APOLOGIST: "Objective moral values must exist, because if they don't, then that means we have no basis on which to assert the morality or immorality of something."

ME: "I have my own opinion and moral codes. I find some things to be moral, and others to be immoral."

APOLOGIST: "But that's not objective! That's your opinion. I could just say my opinion is the opposite of yours, now we're even. Why should I care what your opinion is?"

ME: "Why should I care what YOUR opinion is? If I think killing is right (based on my opinion), and you think it's wrong (based on your opinion), then I could disagree with you and my opinion would be that your opinion is wrong."
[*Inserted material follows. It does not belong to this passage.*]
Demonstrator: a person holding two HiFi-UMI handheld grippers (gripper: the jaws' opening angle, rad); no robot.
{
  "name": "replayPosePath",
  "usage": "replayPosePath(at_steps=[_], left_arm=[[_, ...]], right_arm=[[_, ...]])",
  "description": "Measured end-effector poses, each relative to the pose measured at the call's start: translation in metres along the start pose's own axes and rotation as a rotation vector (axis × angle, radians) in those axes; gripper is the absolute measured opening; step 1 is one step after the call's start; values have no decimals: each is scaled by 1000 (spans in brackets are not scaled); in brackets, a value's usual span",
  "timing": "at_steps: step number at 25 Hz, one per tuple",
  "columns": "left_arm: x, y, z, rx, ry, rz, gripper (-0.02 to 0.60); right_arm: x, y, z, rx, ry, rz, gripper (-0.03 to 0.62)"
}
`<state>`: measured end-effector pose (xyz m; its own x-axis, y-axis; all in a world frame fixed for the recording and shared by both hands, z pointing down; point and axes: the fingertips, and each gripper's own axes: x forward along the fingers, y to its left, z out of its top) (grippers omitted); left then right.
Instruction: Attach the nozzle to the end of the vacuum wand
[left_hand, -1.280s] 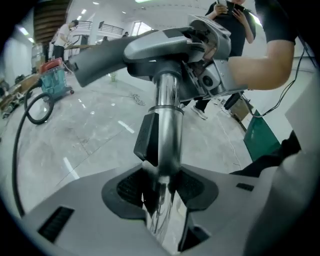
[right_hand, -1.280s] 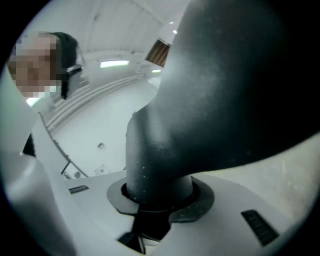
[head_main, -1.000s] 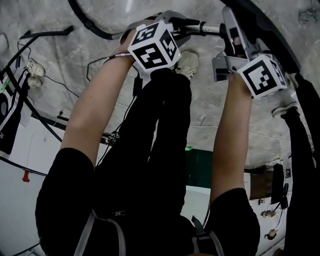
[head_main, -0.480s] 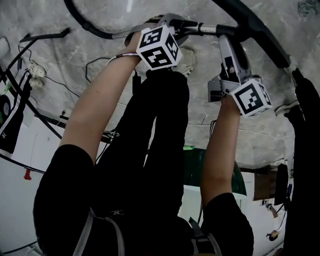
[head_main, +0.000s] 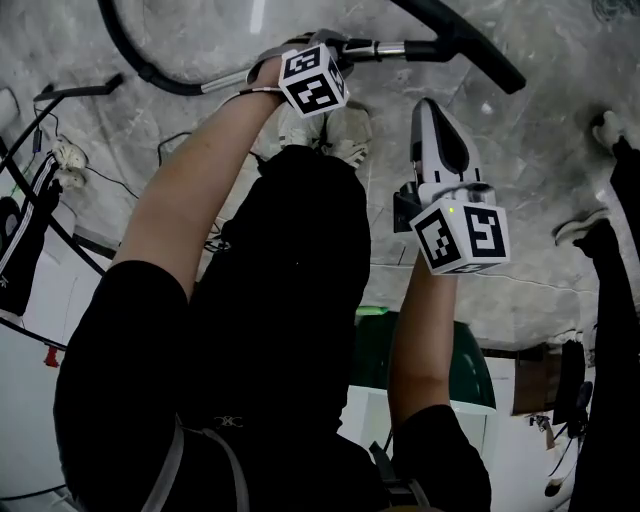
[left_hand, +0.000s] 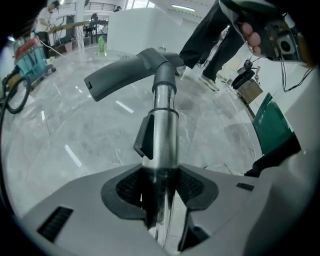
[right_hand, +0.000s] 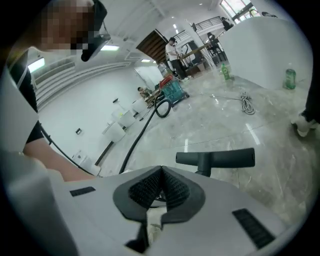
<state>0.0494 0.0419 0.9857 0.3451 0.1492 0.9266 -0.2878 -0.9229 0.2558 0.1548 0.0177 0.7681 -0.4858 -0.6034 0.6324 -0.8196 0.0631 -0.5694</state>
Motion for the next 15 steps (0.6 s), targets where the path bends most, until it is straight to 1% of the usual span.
replayPosePath(at_steps=[2, 5, 10, 15], left_arm=[[17, 6, -7, -8, 31, -6, 173], [33, 15, -22, -18, 72, -4, 173], [49, 14, -42, -30, 102, -5, 173], [61, 12, -56, -41, 115, 10, 173]], right_arm=[[3, -8, 1, -13, -6, 7, 15], [9, -20, -1, 20, -26, 19, 15], [17, -30, -16, 76, -4, 42, 15], [23, -31, -24, 75, 9, 49, 15]])
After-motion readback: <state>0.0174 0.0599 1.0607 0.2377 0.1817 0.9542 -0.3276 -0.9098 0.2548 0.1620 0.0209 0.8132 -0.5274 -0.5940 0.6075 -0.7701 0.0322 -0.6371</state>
APOLOGIST: "Yeah, exactly! It's all just word salad. It means nothing because it's subjective. But my opinion is based on an objective moral authority, my god, and so it has more weight."

ME: "What if I say that my opinion is based on an objective moral authority, bestowed upon me by my god, and so IT has more weight? We're back to square one. How do you decide who is telling the truth?"
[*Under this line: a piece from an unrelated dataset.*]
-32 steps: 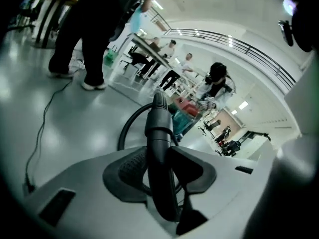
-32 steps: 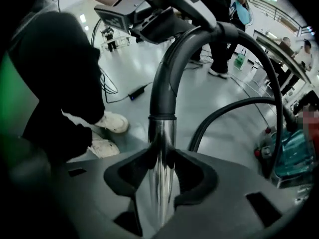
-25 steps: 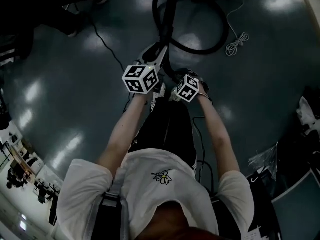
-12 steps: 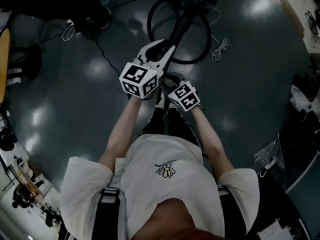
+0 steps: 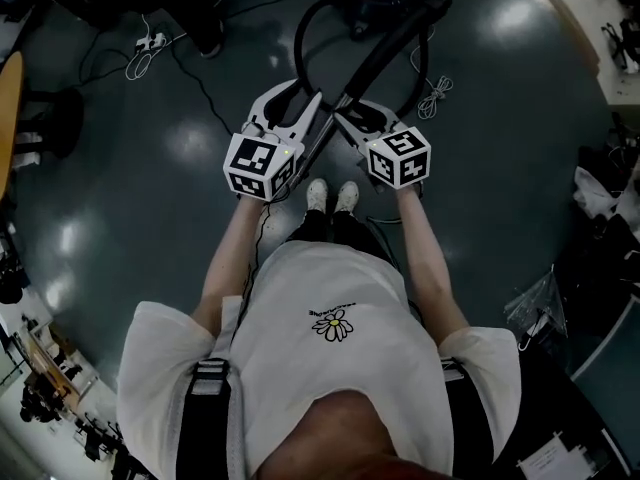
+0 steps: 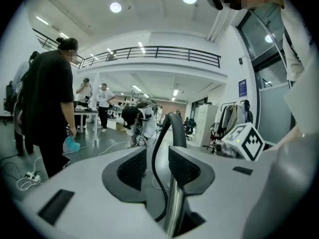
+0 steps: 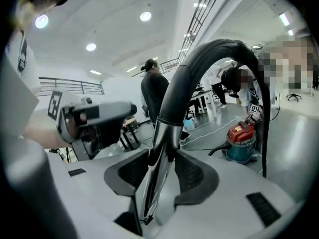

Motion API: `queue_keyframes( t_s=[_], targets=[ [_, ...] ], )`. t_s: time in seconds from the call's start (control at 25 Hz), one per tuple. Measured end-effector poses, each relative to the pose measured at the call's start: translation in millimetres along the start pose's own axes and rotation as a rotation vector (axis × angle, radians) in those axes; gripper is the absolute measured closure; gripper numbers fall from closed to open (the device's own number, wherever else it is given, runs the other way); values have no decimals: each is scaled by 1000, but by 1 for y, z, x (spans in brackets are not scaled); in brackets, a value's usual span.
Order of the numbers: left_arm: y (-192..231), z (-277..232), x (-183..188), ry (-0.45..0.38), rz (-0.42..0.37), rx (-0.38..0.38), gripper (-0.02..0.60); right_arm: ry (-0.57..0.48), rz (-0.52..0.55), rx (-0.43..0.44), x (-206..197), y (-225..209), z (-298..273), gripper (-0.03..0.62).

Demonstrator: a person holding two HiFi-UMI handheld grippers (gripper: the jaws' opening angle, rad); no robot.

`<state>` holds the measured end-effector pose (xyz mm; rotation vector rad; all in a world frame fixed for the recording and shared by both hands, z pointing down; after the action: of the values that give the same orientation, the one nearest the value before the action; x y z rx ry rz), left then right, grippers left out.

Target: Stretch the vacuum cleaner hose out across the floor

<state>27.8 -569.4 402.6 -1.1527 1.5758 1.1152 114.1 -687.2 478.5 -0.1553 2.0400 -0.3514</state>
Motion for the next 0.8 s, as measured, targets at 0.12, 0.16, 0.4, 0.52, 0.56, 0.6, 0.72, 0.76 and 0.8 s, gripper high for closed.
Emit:
queue_keyframes(
  t_s=[0.12, 0.16, 0.4, 0.52, 0.56, 0.6, 0.72, 0.76, 0.8],
  targets=[
    [-9, 8, -13, 30, 3, -17, 459, -46, 3, -41, 16, -8, 13, 419],
    [-12, 9, -15, 30, 5, -29, 459, -65, 0, -53, 22, -11, 17, 419],
    [-33, -7, -17, 63, -44, -160, 243, -202, -91, -116, 62, -24, 42, 419],
    [-37, -14, -17, 101, -119, -167, 233, -294, -154, -124, 83, -23, 58, 419],
    [-37, -16, -17, 103, -122, -158, 233, -326, -173, -121, 91, -21, 64, 419],
    [-35, -19, -16, 100, -115, -146, 233, -356, -191, -117, 99, -20, 70, 419],
    [-28, -26, -10, 79, -105, -107, 233, -429, -226, -107, 120, -14, 86, 418],
    [-26, -29, -7, 73, -123, -94, 234, -448, -234, -106, 125, -12, 91, 419],
    [-24, -31, -4, 65, -148, -84, 235, -465, -241, -105, 129, -10, 94, 419]
  ],
)
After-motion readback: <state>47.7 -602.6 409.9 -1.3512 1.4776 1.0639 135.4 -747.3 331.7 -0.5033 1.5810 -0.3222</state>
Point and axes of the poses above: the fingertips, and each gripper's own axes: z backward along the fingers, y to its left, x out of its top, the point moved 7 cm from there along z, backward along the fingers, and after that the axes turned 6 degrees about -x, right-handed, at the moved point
APOLOGIST: "The Christian god is the only god that is just, because Christian morality is based on the grace of God and Jesus Christ, not based on actions."

ME: "Okay, so what if I say that my opinion ALSO comes from the Christian god? How do we tell which of us is correct?"
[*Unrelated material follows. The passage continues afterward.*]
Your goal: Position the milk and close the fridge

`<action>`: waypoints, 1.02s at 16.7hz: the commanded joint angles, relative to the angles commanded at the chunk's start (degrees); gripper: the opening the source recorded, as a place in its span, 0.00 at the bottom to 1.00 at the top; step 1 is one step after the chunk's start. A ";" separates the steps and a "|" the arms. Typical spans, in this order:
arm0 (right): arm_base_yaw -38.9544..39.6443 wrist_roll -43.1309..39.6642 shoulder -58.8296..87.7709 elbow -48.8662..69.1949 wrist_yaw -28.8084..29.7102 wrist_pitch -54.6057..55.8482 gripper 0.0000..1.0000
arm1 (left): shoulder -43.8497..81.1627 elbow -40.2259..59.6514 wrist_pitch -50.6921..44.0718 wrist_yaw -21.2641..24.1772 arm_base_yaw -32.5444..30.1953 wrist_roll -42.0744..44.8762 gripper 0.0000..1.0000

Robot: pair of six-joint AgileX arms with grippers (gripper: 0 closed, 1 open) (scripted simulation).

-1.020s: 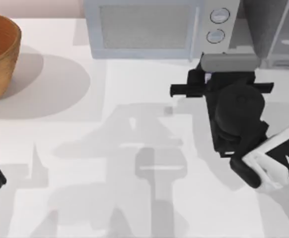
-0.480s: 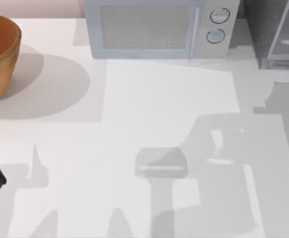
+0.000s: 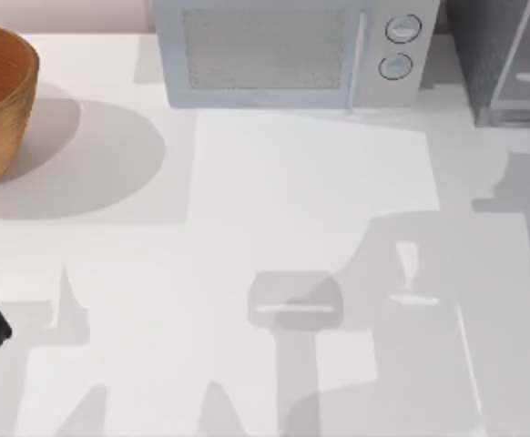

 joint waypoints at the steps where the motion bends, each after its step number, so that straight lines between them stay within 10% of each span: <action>1: -0.38 0.06 1.32 1.26 -0.37 -0.21 0.00 | 0.00 0.00 0.00 0.00 0.00 0.00 1.00; 17: -12.22 -0.78 43.84 48.22 -11.80 -7.04 0.00 | 0.00 0.00 0.00 0.00 0.00 0.00 1.00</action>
APOLOGIST: "We just look in the Bible and see what it says. Like for example, it says, 'thou shalt not kill,' so we know that killing people is objectively wrong."

ME: "But the Bible requires a lot of context and history to understand. I could easily just say that you misinterpreted what the Bible says --- the original Hebrew word used in that commandment, for example, more closely translates to 'murder', not 'kill,' and murder is defined as a wrongful killing; "wrongful killing is wrong" is just a tautology, so how do we decide what is wrongful and what is justified?"

APOLOGIST: "You just have to look elsewhere in the Bible. All the answers are in the Bible, you just have to read it with an open and unskeptical mind."

ME: "Alright, let's just skip ahead and take for granted that everything you say is true, that the Bible is flawless and that there is 'objective morality' and killing is wrong, and the Bible tells us how and when and why. My question to you, then, is: Why should I care?"

APOLOGIST: "Because it's wrong, by definition!"

ME: "So? What does that mean? How is that any different from saying that someone THINKS it's wrong by definition?"


ME: "So?"

APOLOGIST: "So you're saying you don't care what's right or wrong?"

ME: "I'm saying your definition of 'objectively moral' is meaningless. Speaking objectively, it has no more weight in reality than anyone's opinion. It's just as easily discarded, and it reflects nothing physical that can be confirmed scientifically. It has no criteria or results that can be assessed in context with one another, and so its value cannot be objectively determined. It's utterly meaningless, unless you choose to accept it of your own accord --- just like my opinion."

APOLOGIST: "Yeah, but there are consequences for not doing what is moral according to the Bible. You'll go to hell."

ME: "I could threaten you with a gun if you don't accept my opinion, so now there are consequences for not doing what is moral according to me."

APOLOGIST: "But your consequences are temporary. God's consequences are eternal; hell never goes away. You can only die once."

ME: "So it's a matter of power? God's decree is moral because he has more power to use for punishment than anyone else?"

APOLOGIST: "No, it's moral because it's god's law!"

ME: "So?"

APOLOGIST: "This conversation is stupid."

ME: "Yes. Yes it is. I'm glad we've reached that understanding."

CONCLUSION: Here's the this world, the Appeal to Morality DOESN'T work as a binding principle. If you tie me up and tell me you're going to kill me, and I say, "Please don't, that would be immoral, because god says it's immoral," and you kill me anyway, what has changed? How is that situation any different from the same situation, but in a world where objective values don't exist, other than consequence? If consequence is the only reason you think something is immoral, you're reducing morality to "might versus right," which is not an issue of morality at all but rather of who has the most power to assert his or her own (subjective) opinion.